When Mighty Writers, a Philadelphia-based center that currently provides writing academies for younsters ages seven to 17 at seven locations in Philadelphia and Camden, approached Kennett Square leaders with the idea of opening a branch in Kennett Square, little did they know that they would be welcomed with open arms by a town that shares the same fuel, the same engine, the same drive and the same utilization of spirit.

Fueled by the vision of its founder and executive director Tim Whitaker, Mighty Writers is a consortium of committed staff and more than 400 volunteers, who in addition to its daily and free writing academies, hosts writing workshops and Mighty Toddler classes, teen scholar programs and college essay writing nights. Their mission is both global and individual – to combat a growing literacy crisis one student at a time.

Whitaker and two members of his staff recently met with a group representing several Kennett Square-based educational centers, and shared the broad brush strokes of their goal to bring Mighty Writers to the Latino community in the area. There are still several steps to the process before the first students sits down; finding a centralized location in the borough or nearby is just one of them.

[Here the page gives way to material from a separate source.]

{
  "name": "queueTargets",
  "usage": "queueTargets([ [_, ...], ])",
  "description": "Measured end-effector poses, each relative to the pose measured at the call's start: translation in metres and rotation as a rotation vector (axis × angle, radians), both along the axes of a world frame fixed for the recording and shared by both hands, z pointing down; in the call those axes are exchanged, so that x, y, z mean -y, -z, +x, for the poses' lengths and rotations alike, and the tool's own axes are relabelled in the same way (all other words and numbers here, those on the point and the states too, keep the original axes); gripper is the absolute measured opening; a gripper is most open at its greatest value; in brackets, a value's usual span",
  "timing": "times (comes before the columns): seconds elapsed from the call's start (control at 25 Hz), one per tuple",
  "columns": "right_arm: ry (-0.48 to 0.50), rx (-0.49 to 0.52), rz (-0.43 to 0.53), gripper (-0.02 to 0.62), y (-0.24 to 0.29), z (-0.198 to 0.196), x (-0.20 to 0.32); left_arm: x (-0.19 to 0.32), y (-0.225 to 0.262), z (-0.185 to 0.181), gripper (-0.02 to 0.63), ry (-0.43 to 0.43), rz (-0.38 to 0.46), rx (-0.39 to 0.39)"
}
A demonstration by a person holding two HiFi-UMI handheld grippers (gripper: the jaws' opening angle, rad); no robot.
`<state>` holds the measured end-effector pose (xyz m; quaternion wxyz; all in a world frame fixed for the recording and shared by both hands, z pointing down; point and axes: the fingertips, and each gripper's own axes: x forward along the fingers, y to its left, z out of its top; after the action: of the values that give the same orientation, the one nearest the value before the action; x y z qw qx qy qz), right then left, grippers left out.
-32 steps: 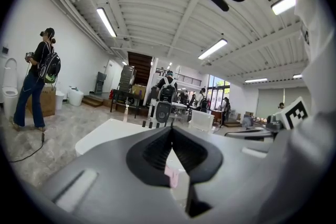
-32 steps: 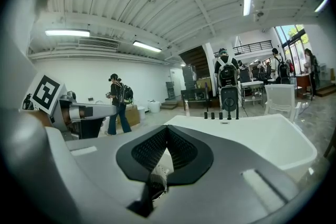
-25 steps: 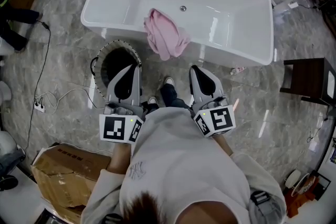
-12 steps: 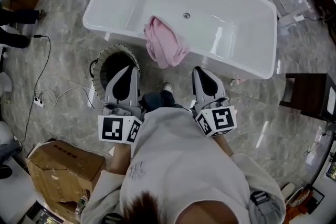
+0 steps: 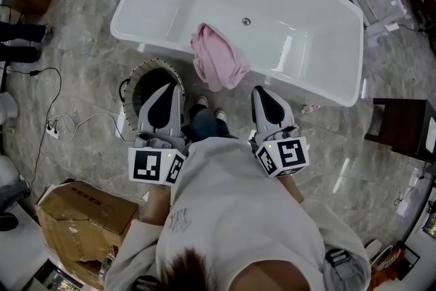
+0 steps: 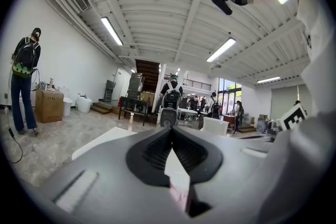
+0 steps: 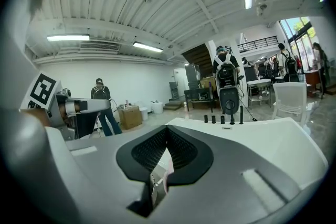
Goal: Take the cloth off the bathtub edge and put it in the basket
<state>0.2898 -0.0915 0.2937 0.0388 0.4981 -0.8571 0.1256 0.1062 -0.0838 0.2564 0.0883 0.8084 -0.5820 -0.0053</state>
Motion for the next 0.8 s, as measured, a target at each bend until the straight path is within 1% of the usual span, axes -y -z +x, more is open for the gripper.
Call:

When measured against the backdrop of what will soon be a kaleidoscope of partnerships that Mighty Writers will form in the Kennett Square community, finding a home will merely be an administrative hurdle. In many ways, just by choosing to bring its name and its mission to Kennett Square, the stakes are already in the ground, and a known and proven entity is about to make its own educational imprint beside so many other imprints of its kind.

Kennett Square has become a town where thousands of young people have been nourished through an outstanding school district and the cooperative outreach of ancillary educational opportunities, and Mighty Writers is about to become the newest co-conductors on a sleek, high-powered train that is already in motion, taking its passengers – the youth of our community – to places they never thought were possible.